Here is an excellent post from Alex Olshansky on StatsBomb which makes the case that it would be better for analysts to look at shot volume and key pass numbers instead of goals and assists. Why? Because they’re far more repeatable from season-to-season.
That might seem odd to herald; if the player is scoring goals and making assists, who cares about those numbers that don’t help my team to win?
Well that repeat-ability hints at an underlying individual consistency. It hints at something that is more marked by talent than by luck (although we need to be careful here to isolate for factors that might be influenced by other players).
The tricky part for the analyst is to explain the difference between a positive process and a positive result. So a player with great key pass/shot volume numbers but bad goals/assist numbers might have been affected by factors beyond their control. That presents a very interesting opportunity for the first team staff.
Which individual/team metrics can be improved on through coaching, and which can’t?

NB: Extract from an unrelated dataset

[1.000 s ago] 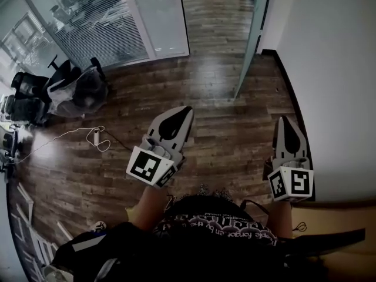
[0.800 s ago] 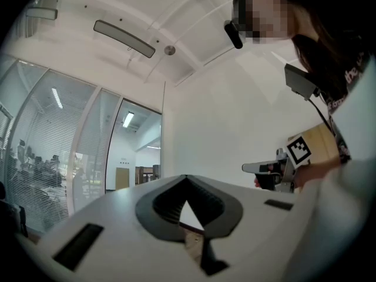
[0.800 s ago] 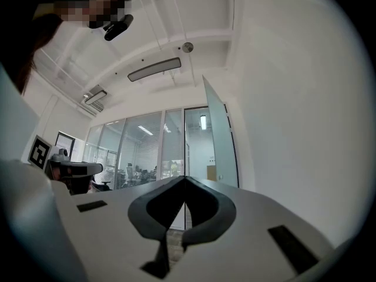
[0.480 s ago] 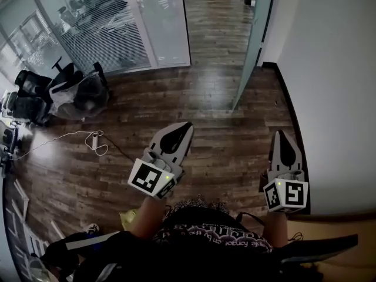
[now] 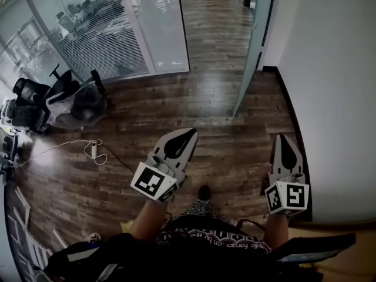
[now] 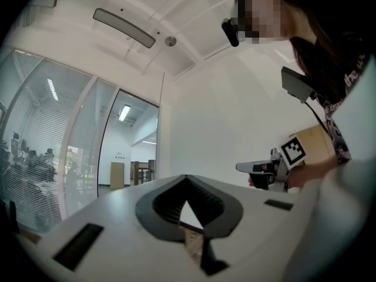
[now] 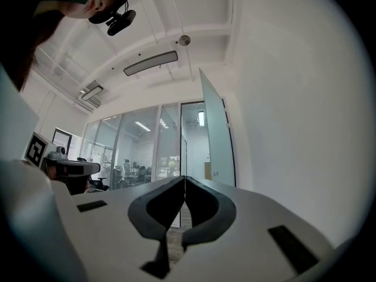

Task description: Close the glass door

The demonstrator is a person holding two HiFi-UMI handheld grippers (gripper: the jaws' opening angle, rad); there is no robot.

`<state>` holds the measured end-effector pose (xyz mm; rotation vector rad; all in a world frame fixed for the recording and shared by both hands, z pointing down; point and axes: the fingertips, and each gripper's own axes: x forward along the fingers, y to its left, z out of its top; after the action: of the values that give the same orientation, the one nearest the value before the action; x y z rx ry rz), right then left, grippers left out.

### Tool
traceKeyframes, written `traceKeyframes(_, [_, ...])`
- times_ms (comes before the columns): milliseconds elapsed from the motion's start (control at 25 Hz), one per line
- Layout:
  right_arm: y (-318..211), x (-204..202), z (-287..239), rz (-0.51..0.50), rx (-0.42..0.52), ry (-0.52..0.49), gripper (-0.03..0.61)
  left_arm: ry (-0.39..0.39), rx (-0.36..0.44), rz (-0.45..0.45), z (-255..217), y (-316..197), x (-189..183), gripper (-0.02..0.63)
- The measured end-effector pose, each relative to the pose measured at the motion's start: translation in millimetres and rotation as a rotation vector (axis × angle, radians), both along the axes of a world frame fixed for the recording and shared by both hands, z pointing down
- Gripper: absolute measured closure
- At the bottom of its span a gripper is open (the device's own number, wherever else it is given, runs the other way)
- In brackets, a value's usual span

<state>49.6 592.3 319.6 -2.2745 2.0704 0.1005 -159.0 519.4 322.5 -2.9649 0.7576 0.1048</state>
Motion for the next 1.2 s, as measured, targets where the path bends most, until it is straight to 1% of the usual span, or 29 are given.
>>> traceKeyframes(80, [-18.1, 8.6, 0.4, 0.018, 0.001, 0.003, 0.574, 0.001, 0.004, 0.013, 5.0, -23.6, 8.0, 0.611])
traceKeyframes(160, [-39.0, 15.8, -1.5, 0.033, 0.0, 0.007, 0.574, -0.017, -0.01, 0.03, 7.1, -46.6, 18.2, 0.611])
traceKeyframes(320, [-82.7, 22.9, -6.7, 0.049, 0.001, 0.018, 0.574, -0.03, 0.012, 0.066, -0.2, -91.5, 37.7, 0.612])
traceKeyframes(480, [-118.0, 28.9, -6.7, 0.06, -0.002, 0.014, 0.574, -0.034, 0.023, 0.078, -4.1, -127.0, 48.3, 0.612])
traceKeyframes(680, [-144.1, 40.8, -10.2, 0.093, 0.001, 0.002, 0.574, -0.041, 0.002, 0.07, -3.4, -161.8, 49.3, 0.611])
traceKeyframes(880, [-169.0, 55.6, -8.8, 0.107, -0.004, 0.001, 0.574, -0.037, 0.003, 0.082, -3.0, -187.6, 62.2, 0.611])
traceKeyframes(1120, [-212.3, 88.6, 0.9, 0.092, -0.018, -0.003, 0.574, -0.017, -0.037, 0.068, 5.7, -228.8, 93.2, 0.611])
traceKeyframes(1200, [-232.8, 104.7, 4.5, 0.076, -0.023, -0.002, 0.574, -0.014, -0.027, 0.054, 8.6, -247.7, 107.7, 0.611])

As an addendum to his post, Olshanksy writes that while shots and key passes are better, they’re still not good enough. But he adds:
Luckily, much work has been done on shot location/type and expected goals (here and here and many other places). As far as I know, adjusting for shot location/type hasn’t been attempted yet for shots resulting from key passes, but that is a logical next step. Theoretically, an expected goal and expected assist model would be the best predictor.
This seems to make sense, but it raises the question: can the ideal player position on a certain shot or key pass be coached? Can an individual player learn to take more effective shot types? To what degree? Or within a season does it come down mostly to random variation?
Or maybe improving these qualities falls under a broad, ambiguous category, like decision making, which Tony McKenna and Lee Mooney touched on in a great article for the Tomkins Times, and can’t be coached at all. It’s important for both the analyst and the coach to know with some measure of certainty, while at the same time not hesitate to experiment.
How do I work with individual players and the team in order to get an improvement?
The analyst is not the first team coach, but there ideally should be good communication between both groups in order to ensure that the analyst is providing the manager not only with good and bad numbers, but some input on concrete, workable means to improve them. For example, are there some ways a team of average quality improve their possession of the ball in the final third and create better chances? If so, how could a first team coach work on the training ground?
Or—how exactly does game state change the behaviour of the opposition? Is there a set of tactical actions a team can take to make the best advantage of the situation?
However, this leads to another important question…
Are there potential negative trade-offs in getting the team to focus on improving certain metrics?
We can call this the Reep Trap. Here is the crudest example I can think of to explain what I mean. You know that shots-per-90 is a good, repeatable metric. So you tell the first team coach, and then he shrugs and then encourages his forwards to take more shots in a ninety minute match. Of course what happens is the shot conversion rate drops because the forwards are just shooting willy-nilly from wherever to drive up the numbers, possession drops because these shots lead to goalkicks, and the team actually starts to suck.
Or, to take a more sophisticated example from above, you tell the first team coach that “these areas of the pitch tend to produce higher shot conversion rates.” But you as an analyst haven’t checked to see whether the reason shot conversion goes up in certain areas has more to do with the habitual defensive positioning of the other team than anything having to do with a magical pitch.
So your forwards take shots from or work to get in these positions regardless of what’s happening around them, and nothing much improves.
This to me strikes at the perilous, dark heart of translating analytics into coaching and management. It’s my guess that the best analysts will take these very complex problems into consideration when making their judgments.